What the task requires: Reproduce exactly the line with "right wrist cable." and the lines after it. Stop at the last line of the data and include nothing else.

Given data:
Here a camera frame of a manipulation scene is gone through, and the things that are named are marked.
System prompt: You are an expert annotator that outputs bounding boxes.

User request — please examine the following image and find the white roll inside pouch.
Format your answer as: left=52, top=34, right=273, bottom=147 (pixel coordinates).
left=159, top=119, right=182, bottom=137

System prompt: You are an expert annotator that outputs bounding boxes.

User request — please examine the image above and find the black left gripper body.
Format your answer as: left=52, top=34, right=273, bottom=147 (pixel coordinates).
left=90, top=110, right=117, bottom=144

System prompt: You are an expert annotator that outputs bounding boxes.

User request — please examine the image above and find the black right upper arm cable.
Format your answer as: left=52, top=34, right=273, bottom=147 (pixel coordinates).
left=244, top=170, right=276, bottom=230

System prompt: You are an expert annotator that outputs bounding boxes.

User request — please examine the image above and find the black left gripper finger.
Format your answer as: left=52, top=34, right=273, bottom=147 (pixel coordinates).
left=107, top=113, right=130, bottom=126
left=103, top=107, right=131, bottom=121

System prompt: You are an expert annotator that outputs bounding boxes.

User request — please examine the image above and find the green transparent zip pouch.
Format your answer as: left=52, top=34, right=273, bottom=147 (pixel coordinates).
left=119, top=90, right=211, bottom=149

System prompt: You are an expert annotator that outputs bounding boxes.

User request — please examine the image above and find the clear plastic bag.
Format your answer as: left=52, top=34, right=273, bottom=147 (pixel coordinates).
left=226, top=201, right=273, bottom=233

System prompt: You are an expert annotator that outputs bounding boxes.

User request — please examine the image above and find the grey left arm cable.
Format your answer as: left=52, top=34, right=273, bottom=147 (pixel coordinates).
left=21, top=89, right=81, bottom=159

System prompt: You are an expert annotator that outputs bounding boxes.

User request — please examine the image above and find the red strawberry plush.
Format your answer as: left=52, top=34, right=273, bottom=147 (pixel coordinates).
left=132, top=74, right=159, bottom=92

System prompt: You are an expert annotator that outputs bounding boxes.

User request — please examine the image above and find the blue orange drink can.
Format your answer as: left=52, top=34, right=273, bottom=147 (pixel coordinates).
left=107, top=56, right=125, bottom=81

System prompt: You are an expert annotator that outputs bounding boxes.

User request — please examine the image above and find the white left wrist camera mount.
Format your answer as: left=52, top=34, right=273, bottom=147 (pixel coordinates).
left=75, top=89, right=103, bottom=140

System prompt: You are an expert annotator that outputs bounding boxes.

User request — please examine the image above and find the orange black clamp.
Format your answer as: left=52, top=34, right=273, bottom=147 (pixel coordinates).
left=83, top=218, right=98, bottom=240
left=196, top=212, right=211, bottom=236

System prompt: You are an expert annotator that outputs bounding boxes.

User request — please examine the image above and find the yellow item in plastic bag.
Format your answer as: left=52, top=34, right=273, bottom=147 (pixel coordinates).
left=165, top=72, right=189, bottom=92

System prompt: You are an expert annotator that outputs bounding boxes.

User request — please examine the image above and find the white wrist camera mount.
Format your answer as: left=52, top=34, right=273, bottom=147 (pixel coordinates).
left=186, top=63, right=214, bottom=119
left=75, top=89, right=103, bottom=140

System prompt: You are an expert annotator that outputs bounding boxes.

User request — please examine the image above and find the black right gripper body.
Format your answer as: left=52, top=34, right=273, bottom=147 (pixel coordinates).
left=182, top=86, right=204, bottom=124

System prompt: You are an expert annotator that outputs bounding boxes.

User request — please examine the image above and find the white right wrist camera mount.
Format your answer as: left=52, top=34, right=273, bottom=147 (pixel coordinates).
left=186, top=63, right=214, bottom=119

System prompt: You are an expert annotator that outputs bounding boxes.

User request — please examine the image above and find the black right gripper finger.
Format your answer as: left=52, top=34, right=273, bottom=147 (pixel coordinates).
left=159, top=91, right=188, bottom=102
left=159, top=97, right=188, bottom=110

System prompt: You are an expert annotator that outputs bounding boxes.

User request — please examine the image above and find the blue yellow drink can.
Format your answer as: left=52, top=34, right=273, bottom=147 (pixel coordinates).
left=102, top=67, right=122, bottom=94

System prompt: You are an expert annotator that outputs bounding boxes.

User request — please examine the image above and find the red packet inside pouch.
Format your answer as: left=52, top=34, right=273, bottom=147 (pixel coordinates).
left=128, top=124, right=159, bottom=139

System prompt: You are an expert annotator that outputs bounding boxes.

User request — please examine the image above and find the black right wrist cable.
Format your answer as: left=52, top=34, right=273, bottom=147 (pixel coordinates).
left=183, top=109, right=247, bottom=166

Written answer:
User request — please examine the image above and find the black right wrist cable.
Format your answer as: left=52, top=34, right=273, bottom=147 (pixel coordinates).
left=183, top=109, right=247, bottom=166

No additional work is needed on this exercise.